# 3 years ago today



## honeysmum (Dec 4, 2007)

He was very handsome,its so hard when aniversarys come up it hits you all over again,hope that you can think of the happy times.


----------



## mist (Jun 23, 2007)

Fred was a very handsome boy, love his curls in the last pic, Hugs from all of us xx


----------



## Powderpuff (Dec 30, 2007)

Love the last 2 pics..looks like Fred is gazing out over all the land that he rules over 

He was a very handsome dog...it's such a shame they can't be with us for longer


----------



## twinny41 (Feb 13, 2008)

What a cute pup he was and as an adult 'Magnificent' fits him perfectly. Great to see such lovely pics of your old buddy. x


----------



## wagondog (Aug 24, 2007)

I
We will remember Fred today and I know he is with my Jake ripping the Rainbow Bridge apart waiting for us. Dogs are called "mans best friend" but you can just see it in Fred's pictures..........
Harley and Jerry


----------



## linncurrie (Jan 25, 2008)

(((Gentle Hugs))) to you, on this sad day.


----------



## BeauShel (May 20, 2007)

Magnificent is exactly the perfect word to describe Fred. He is with all of our pups playing until the day you can be together again.


----------



## Debles (Sep 6, 2007)

Fred was was so handsome. Such a regal head. I'm feeling for you today.


----------



## goldensmum (Oct 23, 2007)

These dates are always tough, and i have found that they don't get any easier. Your Fred was a truly handsome boy, just seeing that look on his face, i suspect he was told it often and knew it.
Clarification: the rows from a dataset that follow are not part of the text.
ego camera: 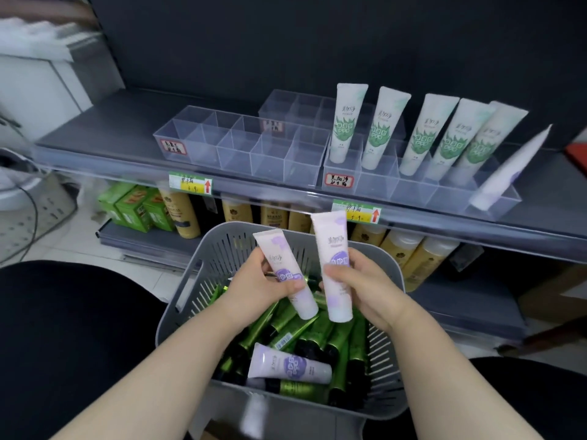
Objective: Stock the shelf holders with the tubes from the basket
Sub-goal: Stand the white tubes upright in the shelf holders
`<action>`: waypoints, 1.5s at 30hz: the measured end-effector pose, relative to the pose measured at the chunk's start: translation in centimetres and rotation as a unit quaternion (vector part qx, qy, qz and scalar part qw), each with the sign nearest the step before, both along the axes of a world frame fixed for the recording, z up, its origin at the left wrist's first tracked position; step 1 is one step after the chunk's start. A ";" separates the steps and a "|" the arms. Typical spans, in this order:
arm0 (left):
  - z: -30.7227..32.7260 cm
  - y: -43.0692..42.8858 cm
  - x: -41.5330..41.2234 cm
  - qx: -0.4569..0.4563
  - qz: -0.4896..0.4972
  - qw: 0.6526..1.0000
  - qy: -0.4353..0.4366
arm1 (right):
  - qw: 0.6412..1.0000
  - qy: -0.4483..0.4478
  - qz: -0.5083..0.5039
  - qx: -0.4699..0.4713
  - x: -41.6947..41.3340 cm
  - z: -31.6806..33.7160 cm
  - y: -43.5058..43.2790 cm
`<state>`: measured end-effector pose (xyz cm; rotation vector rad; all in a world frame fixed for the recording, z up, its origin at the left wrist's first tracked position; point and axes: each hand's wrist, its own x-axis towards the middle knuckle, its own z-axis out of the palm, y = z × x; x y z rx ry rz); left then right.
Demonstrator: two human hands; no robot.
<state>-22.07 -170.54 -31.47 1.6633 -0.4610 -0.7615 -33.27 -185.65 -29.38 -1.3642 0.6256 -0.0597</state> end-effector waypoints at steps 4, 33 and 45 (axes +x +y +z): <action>2.9 -1.8 0.4 -0.020 -0.005 0.999 -0.028 | 0.995 -0.054 -0.039 -0.068 -0.1 3.7 -2.2; 13.6 -25.8 0.3 -0.007 -0.034 0.917 -0.396 | 0.829 -0.020 -0.206 -0.519 -1.1 14.6 -21.6; 11.8 -26.1 1.3 0.068 -0.072 0.909 -0.405 | 0.847 0.105 -0.115 -0.509 0.0 11.3 -22.3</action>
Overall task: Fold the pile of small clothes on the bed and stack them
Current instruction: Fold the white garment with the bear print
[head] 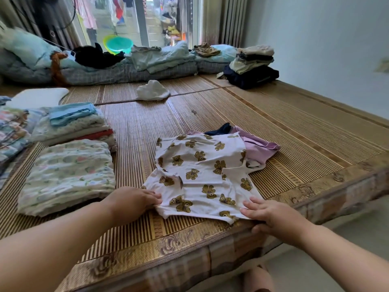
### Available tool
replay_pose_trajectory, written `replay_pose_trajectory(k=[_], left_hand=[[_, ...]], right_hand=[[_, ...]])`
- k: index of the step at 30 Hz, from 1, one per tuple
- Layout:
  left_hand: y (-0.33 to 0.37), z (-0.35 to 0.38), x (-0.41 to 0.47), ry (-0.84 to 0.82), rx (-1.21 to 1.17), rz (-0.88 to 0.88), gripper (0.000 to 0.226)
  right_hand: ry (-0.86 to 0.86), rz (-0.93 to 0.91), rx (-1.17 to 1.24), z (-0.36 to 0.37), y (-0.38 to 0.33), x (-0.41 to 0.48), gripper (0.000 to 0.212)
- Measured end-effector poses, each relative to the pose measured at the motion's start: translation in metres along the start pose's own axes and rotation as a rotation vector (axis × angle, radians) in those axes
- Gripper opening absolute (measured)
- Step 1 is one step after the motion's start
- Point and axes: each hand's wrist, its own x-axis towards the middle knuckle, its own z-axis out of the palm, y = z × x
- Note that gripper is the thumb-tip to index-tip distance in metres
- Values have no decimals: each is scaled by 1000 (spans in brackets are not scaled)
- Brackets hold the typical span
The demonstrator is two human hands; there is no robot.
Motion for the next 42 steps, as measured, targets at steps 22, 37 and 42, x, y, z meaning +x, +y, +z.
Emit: replay_pose_trajectory(k=[22, 37, 42], left_hand=[[29, -30, -92, -128, -559, -155, 21], [-12, -59, -16, -78, -529, -539, 26], [-24, -37, 22, 50, -442, -630, 22]], right_hand=[[214, 130, 1071, -63, -31, -56, 15], [372, 479, 945, -93, -15, 48, 15], [462, 553, 693, -76, -10, 96, 20]])
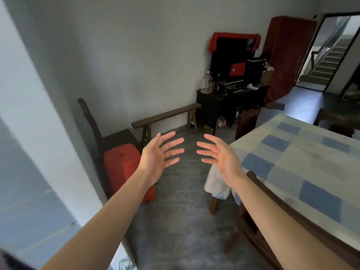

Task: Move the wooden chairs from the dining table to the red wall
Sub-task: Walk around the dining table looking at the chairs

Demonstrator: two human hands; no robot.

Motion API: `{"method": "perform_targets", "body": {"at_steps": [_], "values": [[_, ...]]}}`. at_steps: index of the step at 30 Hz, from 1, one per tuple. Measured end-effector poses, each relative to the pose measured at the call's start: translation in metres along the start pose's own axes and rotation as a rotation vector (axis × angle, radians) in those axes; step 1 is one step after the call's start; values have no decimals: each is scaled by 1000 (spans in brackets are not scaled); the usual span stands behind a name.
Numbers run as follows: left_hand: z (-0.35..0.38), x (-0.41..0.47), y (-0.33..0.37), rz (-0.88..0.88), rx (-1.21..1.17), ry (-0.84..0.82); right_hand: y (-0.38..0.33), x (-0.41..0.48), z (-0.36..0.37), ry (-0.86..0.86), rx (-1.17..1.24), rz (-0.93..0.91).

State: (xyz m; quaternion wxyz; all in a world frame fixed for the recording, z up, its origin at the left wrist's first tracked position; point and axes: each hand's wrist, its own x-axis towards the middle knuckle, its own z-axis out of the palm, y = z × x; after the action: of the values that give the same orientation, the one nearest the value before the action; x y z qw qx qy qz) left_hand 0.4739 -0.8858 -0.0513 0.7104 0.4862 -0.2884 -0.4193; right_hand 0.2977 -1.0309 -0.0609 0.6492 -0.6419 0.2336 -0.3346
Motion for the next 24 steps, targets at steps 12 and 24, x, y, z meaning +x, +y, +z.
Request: {"method": "perform_targets", "body": {"at_steps": [12,24], "values": [[-59,365,1,-52,143,79,45,322,-76,358,55,33],[-74,699,-1,-123,22,-56,105,618,-162,451,226,-2]]}}
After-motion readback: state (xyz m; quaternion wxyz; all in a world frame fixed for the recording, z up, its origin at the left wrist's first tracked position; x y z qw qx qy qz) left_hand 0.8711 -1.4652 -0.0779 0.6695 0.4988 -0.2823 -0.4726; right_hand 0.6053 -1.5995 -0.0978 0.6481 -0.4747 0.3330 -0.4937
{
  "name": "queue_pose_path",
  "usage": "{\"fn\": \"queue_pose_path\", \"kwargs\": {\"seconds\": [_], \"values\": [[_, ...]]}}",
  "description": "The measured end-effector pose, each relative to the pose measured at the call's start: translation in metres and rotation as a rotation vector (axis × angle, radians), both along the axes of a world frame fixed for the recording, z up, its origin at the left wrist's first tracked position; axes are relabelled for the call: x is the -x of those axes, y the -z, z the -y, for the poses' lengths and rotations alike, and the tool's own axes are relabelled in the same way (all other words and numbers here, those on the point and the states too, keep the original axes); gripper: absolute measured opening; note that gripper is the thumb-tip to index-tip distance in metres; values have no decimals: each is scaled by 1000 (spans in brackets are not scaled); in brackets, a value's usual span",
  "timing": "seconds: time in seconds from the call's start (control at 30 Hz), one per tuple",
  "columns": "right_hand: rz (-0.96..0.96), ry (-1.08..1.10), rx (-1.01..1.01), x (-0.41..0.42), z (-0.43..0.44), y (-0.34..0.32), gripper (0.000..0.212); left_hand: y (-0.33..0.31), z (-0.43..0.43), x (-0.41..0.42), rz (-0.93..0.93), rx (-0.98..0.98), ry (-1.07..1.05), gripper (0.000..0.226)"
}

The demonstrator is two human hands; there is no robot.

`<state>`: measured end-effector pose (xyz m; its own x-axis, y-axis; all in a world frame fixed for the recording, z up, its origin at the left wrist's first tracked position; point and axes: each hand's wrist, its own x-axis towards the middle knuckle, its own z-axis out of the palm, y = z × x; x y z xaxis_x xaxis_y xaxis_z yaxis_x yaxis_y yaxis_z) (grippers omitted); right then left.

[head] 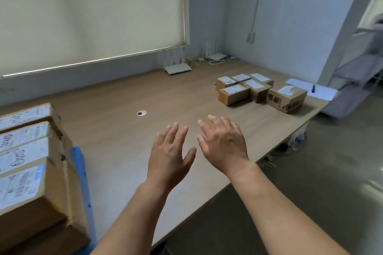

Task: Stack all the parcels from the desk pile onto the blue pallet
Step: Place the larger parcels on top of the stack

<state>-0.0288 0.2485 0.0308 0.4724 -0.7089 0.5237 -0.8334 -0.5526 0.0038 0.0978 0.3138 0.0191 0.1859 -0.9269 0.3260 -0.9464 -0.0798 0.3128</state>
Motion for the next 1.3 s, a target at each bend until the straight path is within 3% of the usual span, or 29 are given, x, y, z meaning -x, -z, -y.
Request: {"fn": "queue_pose_path", "kwargs": {"seconds": [0.57, 0.97, 1.3], "values": [[-98, 210, -102, 97, 183, 28, 50, 35, 219, 82, -35, -95, 147, 67], [-130, 170, -247, 96, 332, 49, 52, 59, 362, 76, -85, -184, 62, 69], [-106, 130, -422, 113, 412, 77, 54, 89, 401, 59, -120, -319, -46, 68]]}}
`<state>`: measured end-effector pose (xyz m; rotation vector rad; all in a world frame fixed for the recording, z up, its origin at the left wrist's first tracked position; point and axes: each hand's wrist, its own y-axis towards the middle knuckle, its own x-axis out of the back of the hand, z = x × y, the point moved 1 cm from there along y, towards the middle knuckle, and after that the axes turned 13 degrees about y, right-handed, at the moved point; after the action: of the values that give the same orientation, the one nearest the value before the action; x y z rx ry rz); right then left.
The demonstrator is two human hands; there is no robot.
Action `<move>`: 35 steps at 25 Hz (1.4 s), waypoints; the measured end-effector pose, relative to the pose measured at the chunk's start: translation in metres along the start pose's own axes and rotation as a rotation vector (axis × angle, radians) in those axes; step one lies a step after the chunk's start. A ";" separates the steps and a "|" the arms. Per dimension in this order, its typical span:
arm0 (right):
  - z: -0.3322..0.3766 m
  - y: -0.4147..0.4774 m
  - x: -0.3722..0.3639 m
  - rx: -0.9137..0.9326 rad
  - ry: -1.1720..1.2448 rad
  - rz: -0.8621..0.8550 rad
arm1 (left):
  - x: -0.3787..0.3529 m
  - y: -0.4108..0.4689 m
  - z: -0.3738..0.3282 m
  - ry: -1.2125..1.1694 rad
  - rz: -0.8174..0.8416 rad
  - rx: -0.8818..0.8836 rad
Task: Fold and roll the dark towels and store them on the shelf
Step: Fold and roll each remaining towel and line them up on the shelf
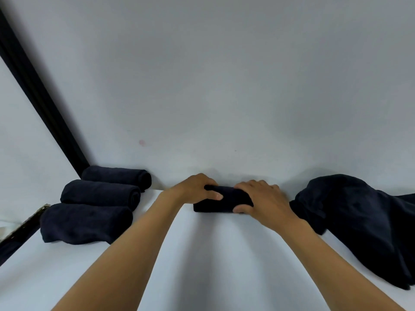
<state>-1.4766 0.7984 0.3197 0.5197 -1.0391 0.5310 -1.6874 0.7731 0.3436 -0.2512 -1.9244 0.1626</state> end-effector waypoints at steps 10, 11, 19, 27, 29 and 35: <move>-0.005 0.034 0.005 -0.079 0.257 0.134 | -0.031 -0.034 -0.007 0.624 -0.453 -0.177; -0.003 0.031 0.006 -0.012 0.191 0.047 | -0.038 -0.037 -0.003 0.648 -0.411 -0.170; 0.011 0.007 -0.003 0.091 -0.173 0.091 | -0.034 -0.039 0.002 0.541 -0.260 -0.058; 0.122 -0.017 -0.013 0.088 0.000 0.121 | 0.004 -0.143 0.044 0.583 -0.327 -0.101; 0.170 -0.023 -0.015 0.123 0.015 0.124 | 0.018 -0.183 0.065 0.541 -0.364 -0.080; 0.289 -0.017 -0.075 0.258 0.000 0.153 | 0.025 -0.275 0.156 0.580 -0.384 0.094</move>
<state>-1.6865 0.5914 0.3685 0.6708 -1.0209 0.8074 -1.8684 0.5140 0.3740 0.1297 -1.3506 -0.0723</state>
Run and play hard Fred, sleep softly


----------



## Tahnee GR (Aug 26, 2006)

What a gorgeous boy he was! It is never easy to say goodbye.


----------



## Jackson'sMom (Oct 13, 2007)

What a beautiful boy. He's waiting for you, always faithful, until you can be together again.


----------



## davebeech (Feb 11, 2006)

Thanks everybody, Fred really was a BIG beautiful boy. Time really does fly, and I can only say to all of you treat every day as a special day with your Golden boys n girls.


----------



## Oaklys Dad (Dec 28, 2005)

Fred was indeed a handsome guy. I'm sure you have many fond memories of him.


----------



## sharlin (Feb 26, 2007)

Run With Abandon Sweet Boy~Godspeed


----------



## davebeech (Feb 11, 2006)

Hey thanks alot Steve, that looks superb !!!

Cheers.






sharlin said:


> Run With Abandon Sweet Boy~Godspeed


----------



## Lucky's mom (Nov 4, 2005)

Ok, I'm going to cry....Fred is magnificant.


----------



## Lisa_and_Willow. (Dec 18, 2007)

Wow, he was an impressive looking dog. Very regal. 3 years feels like no time at all when it come to loosing your best friend.


----------



## twinny41 (Feb 13, 2008)

sharlin said:


> Run With Abandon Sweet Boy~Godspeed


 That is truly magnificent!


----------



## Abbydabbydo (Jan 31, 2007)

awwww, good thoughts for you, I know how difficult it is to remember sometimes. What a great dog you were Fred!


----------



## 3 goldens (Sep 30, 2005)

*These anniverrsaries are so hard Fred was beautiful*


----------



## Nanika (Jan 10, 2008)

Sending you hugs and peaceful thoughts on this sad day...they say times helps but I wish that I could agree. Fred was beautiful and there will be time in the future to love and play with him - until then treasure the memories.


----------



## Ljilly28 (Jan 22, 2008)

What a beautiful boy, with that big chest and regal head.


----------



## Hudson (May 18, 2005)

Sweet memories of an outstanding boy, have an ale or 2 today and remember your handsome boy Fred and give Tom a hug too! Tom had an aura around him,and reminds me of my special boy Jessie too, hope they have met at the bridge and funning free!


----------



## Carmen (Jun 2, 2008)

He was incredibly handsome. Gorgeous pics, hugs to you all.


----------



## goldenfrodo (Sep 1, 2005)

What a fabulous looking dog he was. You must miss him very much Dave.


----------



## daisydogmom (Feb 26, 2007)

What a handsome pup. Anniversaries like this can be just so hard.


----------



## Angel_Kody (Feb 27, 2007)

He was a very regal man. I know how difficult the anniversaries can be. Thinking of you and your handsome Fred.


----------



## moverking (Feb 26, 2007)

Fred was simply stunning, Dave, and obviously the apple of your eye.
Remember what I said about the energy thing...I can't think of Fred without Tom and vice versa.
Hugs and peace to you.


----------



## Blaireli (Jun 3, 2008)

Fred was so handsome - I love the curls! Lots of hugs and warm thoughts headed your way.


----------



## ScoobyDoo (May 7, 2008)

The picture of magnificent Fred brings to mind memories of my Scooby who passed this March 20th. You can see and read about him here http://www.goldenretrieverforum.com/showthread.php?t=35198 You can really see the similarities between them. Fred could have been a model like my Scooby. Always willing to pose for a picture. God Bless them both and all their friends at the Bridge.


----------



## Luvinmygoldens (Jul 16, 2007)

Thanks for sharing. Fred was indeed a beautiful golden boy!


----------



## allux00 (Mar 2, 2008)

Fred was beautiful and such incredibly soulful eyes! Rest in peace dear boy


----------